By Jan Wildeboer, EMEA Evangelist, Red Hat
Companies will soon be spending more than half of their IT budgets on digital transformation. According to the “Digital Transformation Spending Guide” by market researchers from IDC, spending is expected to reach a value of 2.3 trillion US dollars in 2023. The figures are promising, but many new technologies are introduced without feedback from the people who will later work with them.
Even within a company, new applications are developed and built without input from other stakeholders. However, the fault does not lie with the IT department – rather, it is a fundamental problem: the lack of communication between all stakeholders and the unwillingness to learn from each other.
So how can companies foster a culture of shared responsibility? The answer lies in an open and honest environment that facilitates discussion and collaboration to achieve change. Red Hat’s open source ethos is all about communities. In this sense, grassroots developer communities drive creativity that leads to new ideas, new applications and new solutions.
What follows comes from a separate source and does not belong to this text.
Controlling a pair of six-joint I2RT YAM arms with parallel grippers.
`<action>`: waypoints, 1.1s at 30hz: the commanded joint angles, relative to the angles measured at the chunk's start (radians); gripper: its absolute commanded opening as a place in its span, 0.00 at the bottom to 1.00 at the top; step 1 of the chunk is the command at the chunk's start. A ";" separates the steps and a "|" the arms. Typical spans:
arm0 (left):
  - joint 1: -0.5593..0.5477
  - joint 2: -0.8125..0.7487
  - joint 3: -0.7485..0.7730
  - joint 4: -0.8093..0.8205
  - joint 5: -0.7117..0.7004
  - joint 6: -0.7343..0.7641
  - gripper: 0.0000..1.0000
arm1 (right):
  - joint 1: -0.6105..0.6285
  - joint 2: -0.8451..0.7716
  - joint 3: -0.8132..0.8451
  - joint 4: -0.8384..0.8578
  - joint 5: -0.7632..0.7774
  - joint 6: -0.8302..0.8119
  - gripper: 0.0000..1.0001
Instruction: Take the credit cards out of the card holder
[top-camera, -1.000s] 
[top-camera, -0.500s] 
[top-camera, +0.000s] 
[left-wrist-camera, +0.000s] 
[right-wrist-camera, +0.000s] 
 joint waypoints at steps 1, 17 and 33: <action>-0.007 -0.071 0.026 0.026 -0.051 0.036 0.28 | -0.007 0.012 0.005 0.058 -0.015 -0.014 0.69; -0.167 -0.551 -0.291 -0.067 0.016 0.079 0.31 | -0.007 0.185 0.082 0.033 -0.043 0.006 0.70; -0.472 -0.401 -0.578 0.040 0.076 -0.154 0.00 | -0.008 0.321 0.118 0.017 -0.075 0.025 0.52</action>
Companies are communities as well, and this is true in every industry, from automotive to retail to finance. Instead of working together, however, one often encounters a strong sense of competition between the individual departments, especially in large companies – which is sometimes even explicitly encouraged by management.
Open source principles change cooperation
However, creative solutions and ideas only emerge through close cooperation and constant exchange. Particularly in the implementation of digitisation projects, a comprehensive and shared understanding of the processes to be transformed is one of the crucial success factors. If this basis is not created, misunderstandings and consequential errors will run through the entire project.
It becomes particularly tricky at the point where the technical requirements are to be translated into solutions that can be implemented by the developers. After all, they will ultimately develop the software in the way they understood the specification.
One method to prevent dissatisfied customers and stakeholders as well as a lot of wasted budget and wasted time is the “event-storming” modelling approach. Equipped only with heaps of sticky notes, developers and users meet to exchange their visions of the planned software. The key is that the group works together to find a solution and create a shared understanding of how the software will support business needs.
Event-storming is an example of a new business philosophy and strategic process that runs as Culture-as-a-Service (CaaS). IT-as-a-Service is an operating model where a company purchases turnkey IT services on an as-needed basis. CaaS, in turn, creates a holistic framework that facilitates inclusion, discussion, knowledge sharing and best practices.
This creates an open organisation where new ideas emerge and collaboration becomes the norm. CaaS also finally dispels the notion that IT is nothing more than a cost centre: IT is at the heart of absolutely every area and process in a modern enterprise. With the new framework, the IT department can realise its full potential and become the centre for innovation. However, this requires a fundamental shift in thinking: individual division heads need to collaborate with their IT colleagues, while developers and technical teams need to shed their introversion and cultivate a more open culture.
Encourage the constant exchange of ideas
In practice, this means that the IT department involves its colleagues from the business departments in the software development process, using the group modelling methods already mentioned. The result is that both parties are equally involved in the development of a solution that drives a new business process. With one key advantage: the business stakeholder, i.e. the customer, feels so involved in the new process that they support it and promote it throughout the company.
The approach is reinforced by closed feedback loops and decentralised systems that encourage a constant exchange of ideas. Both also ensure that diverse voices from across the organisation are heard, successes and failures can be discussed equally, and the performance of specific processes and applications can be measured. As a result, projects can be cancelled if necessary, others implemented instead, or older ones revived – this time with a new perspective.
Companies will continue to invest in proprietary applications and services. But most of them are suitable for basic tasks, so companies should rather think about developing and creating business-specific applications themselves. Or supplement solutions with compatible, internally developed functions that benefit all parties involved.
CaaS offers companies the opportunity to analyse the performance of proprietary third-party systems and use this data to develop a new breed of services and applications based on open standards. In turn, they can choose open source development tools that are right for their needs and create the infrastructure needed to build new applications.
The result is an open corporate culture
CaaS takes process management and people management to a whole new level. Companies that already use open source solutions and participate in communities have a clear starting advantage and are well prepared for the future. From Infrastructure-as-a-Service with a focus on the operating system to Platform-as-a-Service for the development and deployment of applications, the evolutionary line leads directly to Culture-as-a-Service and thus to an open corporate culture as lived by Red Hat – and as it is finding its way into more and more organisations.